> What you will do:
Skip the pictures and give back the rest of the listing exactly.

Dataset content Block Start

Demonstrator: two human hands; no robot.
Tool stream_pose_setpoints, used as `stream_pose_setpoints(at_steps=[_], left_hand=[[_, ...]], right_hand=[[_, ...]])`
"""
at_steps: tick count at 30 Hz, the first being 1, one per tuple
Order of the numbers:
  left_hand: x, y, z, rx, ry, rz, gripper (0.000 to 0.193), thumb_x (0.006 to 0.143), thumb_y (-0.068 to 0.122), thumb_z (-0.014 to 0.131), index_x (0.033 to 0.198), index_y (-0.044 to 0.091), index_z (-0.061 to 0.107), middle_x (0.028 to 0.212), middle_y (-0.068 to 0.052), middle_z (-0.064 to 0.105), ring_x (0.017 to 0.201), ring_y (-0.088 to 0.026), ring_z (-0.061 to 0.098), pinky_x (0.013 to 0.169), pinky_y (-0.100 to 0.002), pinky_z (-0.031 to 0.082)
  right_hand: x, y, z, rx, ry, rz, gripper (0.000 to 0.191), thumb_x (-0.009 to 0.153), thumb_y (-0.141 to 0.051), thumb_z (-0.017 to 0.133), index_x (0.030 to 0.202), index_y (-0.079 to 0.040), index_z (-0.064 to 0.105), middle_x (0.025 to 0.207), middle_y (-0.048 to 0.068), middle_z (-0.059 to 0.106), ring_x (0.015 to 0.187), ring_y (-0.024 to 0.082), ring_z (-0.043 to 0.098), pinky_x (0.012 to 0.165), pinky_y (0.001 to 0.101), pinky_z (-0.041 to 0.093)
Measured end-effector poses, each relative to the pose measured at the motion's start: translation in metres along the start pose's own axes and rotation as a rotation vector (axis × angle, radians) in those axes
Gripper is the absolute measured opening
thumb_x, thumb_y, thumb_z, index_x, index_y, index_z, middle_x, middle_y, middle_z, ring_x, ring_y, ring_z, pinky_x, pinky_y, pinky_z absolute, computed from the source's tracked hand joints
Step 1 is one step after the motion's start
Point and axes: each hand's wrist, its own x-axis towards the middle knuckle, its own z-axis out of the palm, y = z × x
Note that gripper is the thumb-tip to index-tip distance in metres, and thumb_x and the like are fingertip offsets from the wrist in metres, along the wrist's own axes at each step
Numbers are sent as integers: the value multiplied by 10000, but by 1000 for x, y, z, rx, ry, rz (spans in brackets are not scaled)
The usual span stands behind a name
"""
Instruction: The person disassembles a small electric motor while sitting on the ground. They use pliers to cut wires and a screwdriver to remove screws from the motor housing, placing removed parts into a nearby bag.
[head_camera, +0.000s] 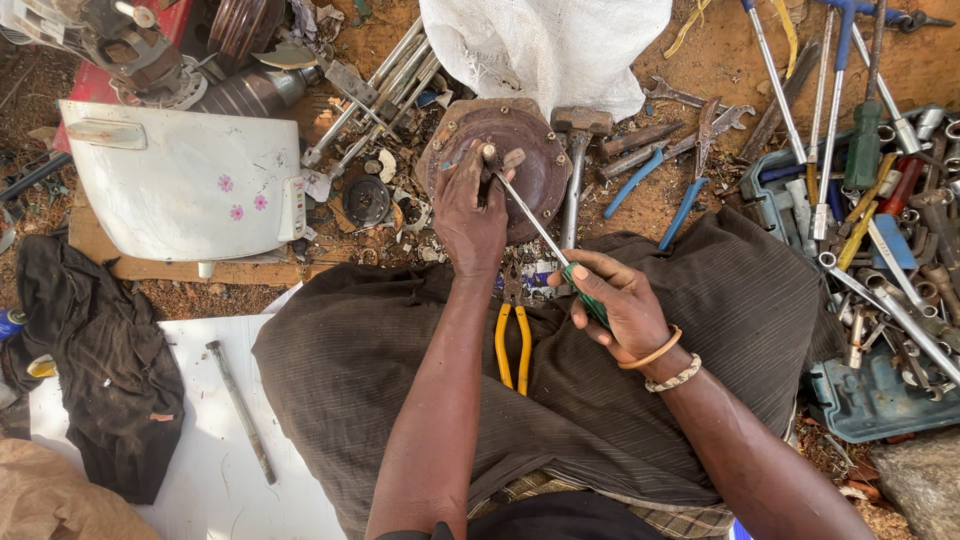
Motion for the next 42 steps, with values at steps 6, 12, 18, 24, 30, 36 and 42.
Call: stream_pose_setpoints(at_steps=[6,12,18,24,30,36,42], left_hand=[[-1,-2,1,36,11,66,449,883,6,774,1314,33,651,1349,-106,695,1242,-256,681,1176,-482,453],[-3,-7,3,18,28,88,485,873,-30,759,1339,21,635,1350,-110,694,1243,-287,675,1127,-448,507],[-4,-6,1,33,-24,51,500,888,-16,752,1370,24,628,1363,-100,689,1230,-275,691,1161,-465,484],[-6,0,-3,111,-55,41,526,908,51,766,1410,45,608,1416,-117,645,1328,-319,613,1195,-505,410],[-5,2,-5,142,-47,41,516,917,64,739,1412,39,599,1432,-94,649,1358,-299,591,1209,-500,390],[-3,2,-5,122,-47,52,494,913,65,732,1391,26,612,1411,-97,660,1339,-288,603,1209,-492,388],[-2,4,-6,138,-40,53,479,911,70,733,1374,25,618,1395,-94,672,1332,-272,611,1205,-487,390]], right_hand=[[2,-6,-1,306,-27,169,353,1019,-135,590,1335,21,609,1040,143,707,580,84,614,325,155,351],[2,-4,7,47,64,74,360,996,-161,643,1314,7,655,975,115,714,531,87,579,312,171,336],[-6,2,19,-1411,359,-889,350,1000,-209,735,1330,-98,695,1125,96,752,789,125,698,622,250,557],[3,-2,8,-687,320,-66,359,968,-234,716,1302,-104,715,982,107,811,663,159,700,502,289,520],[-5,-9,22,-1426,447,-582,326,911,-264,762,1156,-55,720,1039,121,736,815,192,700,683,340,563],[18,-30,13,-1026,188,-196,349,1000,-306,620,1179,-17,701,969,98,739,796,173,678,690,350,559],[63,-30,1,-833,-42,-12,359,1069,-227,567,1005,85,732,826,105,738,741,166,689,689,308,591]])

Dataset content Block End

> Solution for this exercise:
Demonstrator: two human hands; no robot.
Tool stream_pose_setpoints, used as `stream_pose_setpoints(at_steps=[_], left_hand=[[_, ...]], right_hand=[[_, ...]])`
"""
at_steps: tick count at 30 Hz, the first being 1, one per tuple
Order of the numbers:
  left_hand: x, y, z, rx, ry, rz, gripper (0.000 to 0.193), thumb_x (0.006 to 0.143), thumb_y (-0.068 to 0.122), thumb_z (-0.014 to 0.131), index_x (0.033 to 0.198), index_y (-0.044 to 0.091), index_z (-0.061 to 0.107), middle_x (0.028 to 0.212), middle_y (-0.068 to 0.052), middle_z (-0.064 to 0.105), ring_x (0.017 to 0.201), ring_y (-0.088 to 0.026), ring_z (-0.061 to 0.098), pinky_x (0.013 to 0.169), pinky_y (-0.100 to 0.002), pinky_z (-0.031 to 0.082)
  right_hand: x, y, z, rx, ry, rz, gripper (0.000 to 0.191), thumb_x (-0.009 to 0.153), thumb_y (-0.141 to 0.051), thumb_z (-0.017 to 0.133), index_x (0.030 to 0.202), index_y (-0.079 to 0.040), index_z (-0.064 to 0.105), middle_x (0.025 to 0.207), middle_y (-0.048 to 0.068), middle_z (-0.059 to 0.106), ring_x (0.015 to 0.187), ring_y (-0.024 to 0.082), ring_z (-0.043 to 0.098), pinky_x (0.012 to 0.165), pinky_y (0.001 to 0.101), pinky_z (-0.041 to 0.093)
Measured end-effector poses, each relative to the pose measured at the motion's start: translation in metres along the start pose's own axes and rotation as a rotation vector (axis × angle, radians) in those axes
Gripper is the absolute measured opening
thumb_x, thumb_y, thumb_z, index_x, index_y, index_z, middle_x, middle_y, middle_z, ring_x, ring_y, ring_z, pinky_x, pinky_y, pinky_z absolute, computed from the source's tracked hand joints
Step 1 is one step after the motion's start
Point and axes: each hand's wrist, its own x-axis towards the middle knuckle, its own z-axis out of the palm, y = z × x
Note that gripper is the thumb-tip to index-tip distance in metres, and thumb_x and the like are fingertip offsets from the wrist in metres, along the wrist's own axes at each step
Numbers are sent as integers: the value multiplied by 10000, but by 1000 for x, y, z, rx, ry, rz (spans in brackets are not scaled)
The usual span stands behind a name
"""
Instruction: The person disassembles a small electric motor while sitting on the ground. They use pliers to cut wires and a screwdriver to remove screws from the motor housing, placing removed parts into a nearby bag.
[head_camera, +0.000s] 
Motion for the next 42 steps, with values at steps 6, 12, 18, 24, 30, 36 and 42.
Call: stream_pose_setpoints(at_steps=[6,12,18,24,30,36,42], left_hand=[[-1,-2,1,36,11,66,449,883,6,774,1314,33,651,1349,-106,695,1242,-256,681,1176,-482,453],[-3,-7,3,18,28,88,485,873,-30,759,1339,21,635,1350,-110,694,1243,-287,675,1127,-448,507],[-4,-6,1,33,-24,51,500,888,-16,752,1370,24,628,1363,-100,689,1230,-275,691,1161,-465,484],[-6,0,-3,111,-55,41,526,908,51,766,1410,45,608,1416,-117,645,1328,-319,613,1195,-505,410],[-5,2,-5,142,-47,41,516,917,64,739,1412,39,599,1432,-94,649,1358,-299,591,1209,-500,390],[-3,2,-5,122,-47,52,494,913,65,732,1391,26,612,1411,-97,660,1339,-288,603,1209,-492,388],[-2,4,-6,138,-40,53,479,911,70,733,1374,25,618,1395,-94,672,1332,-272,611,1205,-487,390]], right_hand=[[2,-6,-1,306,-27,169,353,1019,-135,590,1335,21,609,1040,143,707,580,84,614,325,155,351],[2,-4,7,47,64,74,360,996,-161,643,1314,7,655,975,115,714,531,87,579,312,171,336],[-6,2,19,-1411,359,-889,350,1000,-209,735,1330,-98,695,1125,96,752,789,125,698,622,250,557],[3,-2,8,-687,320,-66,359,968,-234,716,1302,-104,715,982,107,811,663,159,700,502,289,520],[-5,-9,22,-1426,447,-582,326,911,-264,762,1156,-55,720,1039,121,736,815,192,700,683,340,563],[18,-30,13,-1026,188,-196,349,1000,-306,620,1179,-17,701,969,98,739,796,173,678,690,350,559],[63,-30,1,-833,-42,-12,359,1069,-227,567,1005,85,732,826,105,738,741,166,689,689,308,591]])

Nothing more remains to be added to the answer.